Los hechos ocurrieron en una tienda departamental con servicios bancarios ubicada en una plaza comercial de la colonia Jardines del Sol. Los sujetos solicitaron un crédito por 35 mil pesos, pero al momento de presentar su documentación aseguraron no contar con identificación oficial, proponiendo en su lugar validar su identidad mediante el lector de huellas digitales.
De acuerdo con el fiscal, el personal accedió al procedimiento; sin embargo, el sistema no reconocía inicialmente los datos biométricos. La situación llamó la atención de la cajera, quien observó que uno de los individuos se frotaba constantemente los dedos y los ocultaba en el bolsillo. Tras varios intentos, el sistema finalmente arrojó una coincidencia con un cliente registrado, lo que permitió autorizar el préstamo.

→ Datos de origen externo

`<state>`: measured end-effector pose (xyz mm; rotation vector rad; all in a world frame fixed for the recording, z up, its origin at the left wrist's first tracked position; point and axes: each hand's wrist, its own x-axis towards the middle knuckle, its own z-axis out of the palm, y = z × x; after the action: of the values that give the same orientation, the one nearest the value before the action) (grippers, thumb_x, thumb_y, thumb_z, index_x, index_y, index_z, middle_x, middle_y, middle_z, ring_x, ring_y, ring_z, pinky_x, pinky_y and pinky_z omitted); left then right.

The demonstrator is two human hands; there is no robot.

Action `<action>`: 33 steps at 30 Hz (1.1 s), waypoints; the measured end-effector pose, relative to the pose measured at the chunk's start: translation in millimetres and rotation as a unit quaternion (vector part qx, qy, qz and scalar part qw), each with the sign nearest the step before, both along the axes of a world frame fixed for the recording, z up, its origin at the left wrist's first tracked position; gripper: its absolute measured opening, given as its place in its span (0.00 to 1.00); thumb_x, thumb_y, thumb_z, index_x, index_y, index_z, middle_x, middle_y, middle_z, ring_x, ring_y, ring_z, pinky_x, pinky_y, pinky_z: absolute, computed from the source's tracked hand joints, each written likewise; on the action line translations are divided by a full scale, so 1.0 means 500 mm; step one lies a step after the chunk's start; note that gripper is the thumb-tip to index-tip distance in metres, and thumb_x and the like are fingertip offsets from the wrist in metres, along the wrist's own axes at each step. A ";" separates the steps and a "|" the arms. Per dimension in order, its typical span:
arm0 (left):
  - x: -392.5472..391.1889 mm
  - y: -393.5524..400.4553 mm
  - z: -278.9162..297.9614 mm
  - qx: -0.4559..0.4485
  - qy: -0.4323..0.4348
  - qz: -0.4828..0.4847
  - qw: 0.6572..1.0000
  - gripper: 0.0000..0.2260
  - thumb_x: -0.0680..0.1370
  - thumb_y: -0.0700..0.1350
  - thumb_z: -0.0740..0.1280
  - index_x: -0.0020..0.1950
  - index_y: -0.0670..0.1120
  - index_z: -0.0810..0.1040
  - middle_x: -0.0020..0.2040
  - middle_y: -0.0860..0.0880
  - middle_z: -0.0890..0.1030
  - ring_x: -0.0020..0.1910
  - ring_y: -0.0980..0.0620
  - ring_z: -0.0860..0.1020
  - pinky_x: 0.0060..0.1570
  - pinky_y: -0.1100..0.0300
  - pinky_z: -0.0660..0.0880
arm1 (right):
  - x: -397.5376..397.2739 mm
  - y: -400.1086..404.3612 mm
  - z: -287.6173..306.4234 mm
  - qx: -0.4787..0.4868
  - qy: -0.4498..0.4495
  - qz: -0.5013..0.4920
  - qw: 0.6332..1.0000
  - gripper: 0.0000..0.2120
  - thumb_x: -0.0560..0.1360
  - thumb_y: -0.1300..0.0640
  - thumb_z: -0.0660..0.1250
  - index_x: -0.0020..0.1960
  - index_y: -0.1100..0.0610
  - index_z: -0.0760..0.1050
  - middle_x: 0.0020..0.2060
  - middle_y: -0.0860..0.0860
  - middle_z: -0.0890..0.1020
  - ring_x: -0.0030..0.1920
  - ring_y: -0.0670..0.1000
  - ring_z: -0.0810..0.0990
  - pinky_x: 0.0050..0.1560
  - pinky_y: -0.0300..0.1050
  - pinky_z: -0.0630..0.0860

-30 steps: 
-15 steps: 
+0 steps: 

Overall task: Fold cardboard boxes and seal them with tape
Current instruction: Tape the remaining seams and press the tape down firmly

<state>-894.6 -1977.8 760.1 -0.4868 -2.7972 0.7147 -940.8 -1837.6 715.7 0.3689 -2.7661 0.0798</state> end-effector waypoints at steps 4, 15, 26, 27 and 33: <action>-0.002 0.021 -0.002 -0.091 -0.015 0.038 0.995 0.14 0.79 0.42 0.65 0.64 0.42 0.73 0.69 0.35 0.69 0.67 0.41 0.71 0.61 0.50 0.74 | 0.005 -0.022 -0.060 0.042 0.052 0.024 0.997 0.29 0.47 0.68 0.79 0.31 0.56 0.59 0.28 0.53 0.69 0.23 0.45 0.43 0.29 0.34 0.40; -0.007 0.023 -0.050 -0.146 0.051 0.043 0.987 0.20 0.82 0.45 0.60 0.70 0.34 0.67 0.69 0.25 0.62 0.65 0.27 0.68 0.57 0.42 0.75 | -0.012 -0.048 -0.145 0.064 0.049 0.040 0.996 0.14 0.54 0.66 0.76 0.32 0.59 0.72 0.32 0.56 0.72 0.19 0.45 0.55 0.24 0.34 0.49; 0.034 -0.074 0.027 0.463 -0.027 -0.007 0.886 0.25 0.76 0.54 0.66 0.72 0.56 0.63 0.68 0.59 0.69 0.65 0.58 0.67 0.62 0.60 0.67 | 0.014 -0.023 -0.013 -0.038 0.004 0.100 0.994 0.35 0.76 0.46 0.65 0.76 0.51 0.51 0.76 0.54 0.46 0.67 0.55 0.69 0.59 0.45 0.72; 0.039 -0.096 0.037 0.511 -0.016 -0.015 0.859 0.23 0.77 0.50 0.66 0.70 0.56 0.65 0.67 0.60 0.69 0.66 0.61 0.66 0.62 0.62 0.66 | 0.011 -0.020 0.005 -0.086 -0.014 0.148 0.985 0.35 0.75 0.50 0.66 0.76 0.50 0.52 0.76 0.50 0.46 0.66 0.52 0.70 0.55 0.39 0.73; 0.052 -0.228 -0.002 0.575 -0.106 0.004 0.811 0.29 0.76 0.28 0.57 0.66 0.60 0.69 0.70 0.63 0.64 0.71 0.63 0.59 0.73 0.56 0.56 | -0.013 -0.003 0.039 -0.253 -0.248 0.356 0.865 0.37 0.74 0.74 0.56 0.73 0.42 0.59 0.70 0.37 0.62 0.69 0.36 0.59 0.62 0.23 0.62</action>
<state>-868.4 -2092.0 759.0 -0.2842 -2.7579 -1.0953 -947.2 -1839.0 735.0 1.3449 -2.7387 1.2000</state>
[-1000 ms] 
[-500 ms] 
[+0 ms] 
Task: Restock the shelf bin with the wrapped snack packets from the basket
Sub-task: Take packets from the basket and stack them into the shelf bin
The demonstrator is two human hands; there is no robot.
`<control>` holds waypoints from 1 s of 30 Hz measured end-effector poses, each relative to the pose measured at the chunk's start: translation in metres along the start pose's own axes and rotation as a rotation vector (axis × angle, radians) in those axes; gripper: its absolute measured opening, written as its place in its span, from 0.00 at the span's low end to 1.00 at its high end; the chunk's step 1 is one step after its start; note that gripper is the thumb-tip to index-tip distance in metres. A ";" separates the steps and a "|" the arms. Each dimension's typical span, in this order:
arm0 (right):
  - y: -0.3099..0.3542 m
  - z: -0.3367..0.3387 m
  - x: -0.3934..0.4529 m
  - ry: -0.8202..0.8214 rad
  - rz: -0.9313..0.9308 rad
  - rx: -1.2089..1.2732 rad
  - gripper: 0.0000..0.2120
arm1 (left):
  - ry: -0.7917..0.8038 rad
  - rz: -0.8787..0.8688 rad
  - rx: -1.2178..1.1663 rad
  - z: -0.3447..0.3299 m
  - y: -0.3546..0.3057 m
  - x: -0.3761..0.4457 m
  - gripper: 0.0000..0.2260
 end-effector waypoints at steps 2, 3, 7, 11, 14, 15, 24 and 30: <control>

Una vez recibido el dinero en cuentas proporcionadas por los implicados, estos acudieron a adquirir teléfonos celulares de alta gama dentro del mismo establecimiento. En esta segunda operación, sí presentaron identificaciones, lo que generó sospechas entre el personal, que solicitó apoyo de la Policía Municipal.
Al intervenir, los oficiales encontraron entre sus pertenencias moldes de huellas dactilares elaborados en acetato y silicón, los cuales colocaban sobre sus dedos para engañar los sistemas biométricos. Ambos hombres fueron detenidos en el lugar.
Las investigaciones apuntan a que las huellas utilizadas habrían sido obtenidas a partir de datos personales de clientes, lo que abre la posibilidad de una filtración interna. Por ello, las autoridades también indagan a personal relacionado con el manejo de información confidencial dentro de la empresa.
Los detenidos, identificados como Carlos Alberto “N” y Alberto Alejandro “N”, de 33 y 43 años respectivamente, fueron arrestados el pasado 13 de abril. Un juez determinó vincularlos a proceso por el delito de suplantación de identidad y les impuso prisión preventiva justificada por seis meses mientras continúan las investigaciones.
El fiscal destacó que este caso refleja la evolución de los métodos utilizados por grupos delictivos, así como la importancia de reforzar los protocolos de seguridad en el manejo de datos biométricos.